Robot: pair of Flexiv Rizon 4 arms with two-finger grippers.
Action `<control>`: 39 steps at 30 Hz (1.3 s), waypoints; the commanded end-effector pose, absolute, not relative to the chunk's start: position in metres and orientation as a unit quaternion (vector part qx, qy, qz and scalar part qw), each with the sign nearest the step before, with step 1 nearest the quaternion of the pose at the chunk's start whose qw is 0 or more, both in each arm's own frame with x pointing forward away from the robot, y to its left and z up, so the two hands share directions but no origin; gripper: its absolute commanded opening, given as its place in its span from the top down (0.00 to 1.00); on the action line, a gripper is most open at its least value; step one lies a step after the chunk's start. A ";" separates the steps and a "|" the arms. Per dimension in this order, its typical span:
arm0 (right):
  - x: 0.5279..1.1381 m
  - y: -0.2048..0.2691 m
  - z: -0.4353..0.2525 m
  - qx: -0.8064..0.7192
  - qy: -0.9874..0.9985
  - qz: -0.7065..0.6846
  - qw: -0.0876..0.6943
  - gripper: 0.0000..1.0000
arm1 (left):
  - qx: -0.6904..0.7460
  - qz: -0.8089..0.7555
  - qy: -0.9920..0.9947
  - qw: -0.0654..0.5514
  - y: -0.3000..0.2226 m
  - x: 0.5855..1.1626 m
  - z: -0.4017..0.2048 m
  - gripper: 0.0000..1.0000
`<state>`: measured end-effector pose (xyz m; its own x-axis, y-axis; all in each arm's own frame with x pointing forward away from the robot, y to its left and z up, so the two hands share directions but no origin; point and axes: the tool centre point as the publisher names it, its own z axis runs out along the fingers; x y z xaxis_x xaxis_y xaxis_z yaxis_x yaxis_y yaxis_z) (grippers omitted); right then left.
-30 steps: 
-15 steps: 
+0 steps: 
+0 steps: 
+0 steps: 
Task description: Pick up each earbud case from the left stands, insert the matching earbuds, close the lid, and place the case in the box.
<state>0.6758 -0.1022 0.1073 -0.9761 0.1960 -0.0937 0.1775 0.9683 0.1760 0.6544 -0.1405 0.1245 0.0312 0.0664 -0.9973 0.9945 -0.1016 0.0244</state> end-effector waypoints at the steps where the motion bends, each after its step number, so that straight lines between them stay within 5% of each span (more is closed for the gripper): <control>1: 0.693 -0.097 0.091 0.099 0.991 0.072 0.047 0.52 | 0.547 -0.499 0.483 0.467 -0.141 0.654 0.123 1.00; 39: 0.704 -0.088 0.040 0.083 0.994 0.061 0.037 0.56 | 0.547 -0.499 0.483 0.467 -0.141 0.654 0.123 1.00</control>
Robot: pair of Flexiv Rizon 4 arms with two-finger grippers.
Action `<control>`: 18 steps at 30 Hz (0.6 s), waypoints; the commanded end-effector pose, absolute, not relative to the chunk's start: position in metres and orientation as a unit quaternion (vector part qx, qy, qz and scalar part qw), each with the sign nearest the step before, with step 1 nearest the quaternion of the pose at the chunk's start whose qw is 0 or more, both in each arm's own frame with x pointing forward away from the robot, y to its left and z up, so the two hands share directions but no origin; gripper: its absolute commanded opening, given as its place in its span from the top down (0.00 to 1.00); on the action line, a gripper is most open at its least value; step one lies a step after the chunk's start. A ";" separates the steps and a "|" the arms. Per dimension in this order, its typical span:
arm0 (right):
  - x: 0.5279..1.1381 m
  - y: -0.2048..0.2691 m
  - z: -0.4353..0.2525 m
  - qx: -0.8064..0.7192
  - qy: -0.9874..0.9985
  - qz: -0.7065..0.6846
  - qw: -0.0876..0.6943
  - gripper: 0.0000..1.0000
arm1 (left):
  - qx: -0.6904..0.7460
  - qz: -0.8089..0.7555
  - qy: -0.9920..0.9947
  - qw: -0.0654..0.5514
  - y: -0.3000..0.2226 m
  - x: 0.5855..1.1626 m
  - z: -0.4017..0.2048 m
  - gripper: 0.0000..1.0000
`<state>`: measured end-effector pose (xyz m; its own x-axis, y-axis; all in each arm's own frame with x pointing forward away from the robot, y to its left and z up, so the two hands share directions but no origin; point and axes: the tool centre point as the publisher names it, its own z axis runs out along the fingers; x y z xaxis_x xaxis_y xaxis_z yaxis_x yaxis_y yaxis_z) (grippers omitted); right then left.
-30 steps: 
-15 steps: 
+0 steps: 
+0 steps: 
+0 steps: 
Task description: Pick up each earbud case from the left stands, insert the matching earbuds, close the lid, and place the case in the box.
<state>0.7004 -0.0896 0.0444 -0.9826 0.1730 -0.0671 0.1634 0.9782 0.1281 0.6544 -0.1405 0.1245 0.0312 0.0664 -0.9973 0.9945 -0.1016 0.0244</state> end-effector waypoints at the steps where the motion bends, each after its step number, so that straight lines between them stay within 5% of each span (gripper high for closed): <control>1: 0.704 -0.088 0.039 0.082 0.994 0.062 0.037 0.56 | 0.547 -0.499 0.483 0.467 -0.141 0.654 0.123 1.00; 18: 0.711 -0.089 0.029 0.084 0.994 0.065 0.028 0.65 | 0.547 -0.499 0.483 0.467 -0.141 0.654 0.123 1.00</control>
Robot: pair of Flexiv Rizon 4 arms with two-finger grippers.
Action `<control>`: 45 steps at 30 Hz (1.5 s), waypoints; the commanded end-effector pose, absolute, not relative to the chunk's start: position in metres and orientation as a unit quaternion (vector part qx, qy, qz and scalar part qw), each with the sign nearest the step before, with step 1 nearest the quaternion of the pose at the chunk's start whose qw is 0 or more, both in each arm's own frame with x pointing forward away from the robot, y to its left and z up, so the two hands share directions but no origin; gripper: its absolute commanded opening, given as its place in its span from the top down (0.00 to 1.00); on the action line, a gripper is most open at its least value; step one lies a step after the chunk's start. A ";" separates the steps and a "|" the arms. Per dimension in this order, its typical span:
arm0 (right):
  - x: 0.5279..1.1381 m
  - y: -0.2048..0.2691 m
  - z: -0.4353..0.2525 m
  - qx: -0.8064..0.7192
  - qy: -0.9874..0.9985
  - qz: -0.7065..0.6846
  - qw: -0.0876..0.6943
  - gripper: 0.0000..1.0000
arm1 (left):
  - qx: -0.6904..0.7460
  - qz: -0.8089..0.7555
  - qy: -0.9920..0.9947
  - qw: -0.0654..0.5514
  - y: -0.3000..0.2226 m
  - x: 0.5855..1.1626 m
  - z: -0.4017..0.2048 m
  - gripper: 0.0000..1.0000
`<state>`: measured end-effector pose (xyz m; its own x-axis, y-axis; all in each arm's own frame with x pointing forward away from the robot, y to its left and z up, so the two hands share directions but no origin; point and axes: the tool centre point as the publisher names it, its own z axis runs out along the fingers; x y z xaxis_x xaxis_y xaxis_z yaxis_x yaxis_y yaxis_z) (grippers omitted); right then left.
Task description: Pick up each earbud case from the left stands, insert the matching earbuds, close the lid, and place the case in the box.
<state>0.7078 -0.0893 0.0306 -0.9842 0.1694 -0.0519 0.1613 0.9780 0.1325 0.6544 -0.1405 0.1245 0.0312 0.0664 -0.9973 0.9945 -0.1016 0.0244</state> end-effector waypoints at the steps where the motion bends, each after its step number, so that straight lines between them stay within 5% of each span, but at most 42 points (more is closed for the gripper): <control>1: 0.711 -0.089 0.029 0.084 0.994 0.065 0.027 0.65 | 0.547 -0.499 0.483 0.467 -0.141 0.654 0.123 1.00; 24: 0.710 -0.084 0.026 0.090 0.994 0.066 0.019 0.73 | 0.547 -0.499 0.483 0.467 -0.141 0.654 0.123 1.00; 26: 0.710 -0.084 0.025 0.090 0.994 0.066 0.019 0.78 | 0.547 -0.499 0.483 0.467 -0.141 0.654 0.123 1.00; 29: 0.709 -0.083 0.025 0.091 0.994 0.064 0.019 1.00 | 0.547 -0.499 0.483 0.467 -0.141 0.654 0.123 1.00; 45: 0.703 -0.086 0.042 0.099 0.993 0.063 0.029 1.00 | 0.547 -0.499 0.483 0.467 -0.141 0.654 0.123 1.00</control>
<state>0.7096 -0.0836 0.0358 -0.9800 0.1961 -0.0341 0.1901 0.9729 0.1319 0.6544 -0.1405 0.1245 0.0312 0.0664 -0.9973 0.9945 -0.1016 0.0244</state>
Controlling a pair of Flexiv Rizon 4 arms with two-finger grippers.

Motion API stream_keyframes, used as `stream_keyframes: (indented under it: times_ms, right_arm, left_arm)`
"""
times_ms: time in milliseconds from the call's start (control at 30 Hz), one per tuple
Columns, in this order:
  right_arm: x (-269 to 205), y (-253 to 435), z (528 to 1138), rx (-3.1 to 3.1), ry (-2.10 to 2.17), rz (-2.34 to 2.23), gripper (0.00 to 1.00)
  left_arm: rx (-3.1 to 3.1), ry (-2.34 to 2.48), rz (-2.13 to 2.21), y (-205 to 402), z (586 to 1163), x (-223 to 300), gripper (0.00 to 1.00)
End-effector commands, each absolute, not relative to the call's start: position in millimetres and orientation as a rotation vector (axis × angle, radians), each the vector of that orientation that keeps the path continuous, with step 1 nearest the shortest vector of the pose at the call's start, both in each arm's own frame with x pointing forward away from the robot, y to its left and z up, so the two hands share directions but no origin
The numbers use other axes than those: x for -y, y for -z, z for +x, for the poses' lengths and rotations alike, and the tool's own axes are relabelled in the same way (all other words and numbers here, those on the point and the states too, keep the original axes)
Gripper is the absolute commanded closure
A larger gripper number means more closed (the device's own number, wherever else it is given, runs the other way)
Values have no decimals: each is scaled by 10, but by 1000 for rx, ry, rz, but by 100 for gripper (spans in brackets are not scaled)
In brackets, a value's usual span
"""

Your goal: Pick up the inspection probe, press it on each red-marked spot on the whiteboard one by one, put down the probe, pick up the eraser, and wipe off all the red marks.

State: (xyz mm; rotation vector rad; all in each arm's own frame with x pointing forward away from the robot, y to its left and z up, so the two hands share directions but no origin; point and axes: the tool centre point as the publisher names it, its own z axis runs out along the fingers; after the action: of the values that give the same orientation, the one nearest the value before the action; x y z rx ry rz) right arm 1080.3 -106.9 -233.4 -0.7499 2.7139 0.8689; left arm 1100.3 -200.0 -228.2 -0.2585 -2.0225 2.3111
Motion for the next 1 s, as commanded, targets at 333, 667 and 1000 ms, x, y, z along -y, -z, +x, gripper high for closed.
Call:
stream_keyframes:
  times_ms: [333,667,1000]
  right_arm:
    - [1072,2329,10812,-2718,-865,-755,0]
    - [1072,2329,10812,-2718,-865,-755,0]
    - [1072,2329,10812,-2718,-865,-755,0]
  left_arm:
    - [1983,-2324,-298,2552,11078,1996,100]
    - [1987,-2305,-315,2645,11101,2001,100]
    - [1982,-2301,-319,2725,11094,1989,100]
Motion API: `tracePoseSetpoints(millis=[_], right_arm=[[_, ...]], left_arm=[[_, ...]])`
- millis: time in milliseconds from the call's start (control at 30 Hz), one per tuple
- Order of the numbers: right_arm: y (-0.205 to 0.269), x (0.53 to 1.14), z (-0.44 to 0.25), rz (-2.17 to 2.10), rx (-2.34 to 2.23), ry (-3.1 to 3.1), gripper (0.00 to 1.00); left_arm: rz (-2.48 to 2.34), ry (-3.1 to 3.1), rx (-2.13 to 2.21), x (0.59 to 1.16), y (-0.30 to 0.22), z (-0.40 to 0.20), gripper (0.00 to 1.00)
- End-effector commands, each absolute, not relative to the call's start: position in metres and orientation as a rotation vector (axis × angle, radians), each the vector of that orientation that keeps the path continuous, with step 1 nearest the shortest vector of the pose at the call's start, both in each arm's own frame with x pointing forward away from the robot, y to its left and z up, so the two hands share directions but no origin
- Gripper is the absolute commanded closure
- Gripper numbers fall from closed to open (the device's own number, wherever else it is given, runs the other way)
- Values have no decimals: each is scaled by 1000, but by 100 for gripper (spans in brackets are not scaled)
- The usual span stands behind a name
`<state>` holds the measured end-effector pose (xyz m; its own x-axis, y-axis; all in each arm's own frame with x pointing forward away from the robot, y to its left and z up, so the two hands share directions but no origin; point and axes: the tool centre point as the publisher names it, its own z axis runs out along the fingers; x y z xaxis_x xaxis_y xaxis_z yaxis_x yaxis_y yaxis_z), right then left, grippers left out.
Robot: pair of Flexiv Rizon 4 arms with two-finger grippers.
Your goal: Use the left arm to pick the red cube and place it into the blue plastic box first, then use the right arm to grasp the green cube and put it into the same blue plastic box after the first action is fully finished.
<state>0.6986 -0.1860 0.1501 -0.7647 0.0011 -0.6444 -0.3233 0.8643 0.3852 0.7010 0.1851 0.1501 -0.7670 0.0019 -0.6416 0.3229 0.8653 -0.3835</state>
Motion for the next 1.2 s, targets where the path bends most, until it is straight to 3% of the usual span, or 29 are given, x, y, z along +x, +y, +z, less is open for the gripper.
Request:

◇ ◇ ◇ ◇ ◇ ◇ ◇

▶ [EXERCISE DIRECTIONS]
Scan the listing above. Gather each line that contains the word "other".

▶ [FINISHED TASK]
The numbers use other axes than those: x for -y, y for -z, z for +x, for the poses' lengths and rotations alike, and the tool's own axes are relabelled in the same way (all other words and numbers here, those on the point and the states too, keep the original axes)
A larger gripper number means more closed (the device's own number, wherever else it is given, runs the other way)
- Gripper numbers fall from closed to open (the device's own number, wherever else it is given, runs the other way)

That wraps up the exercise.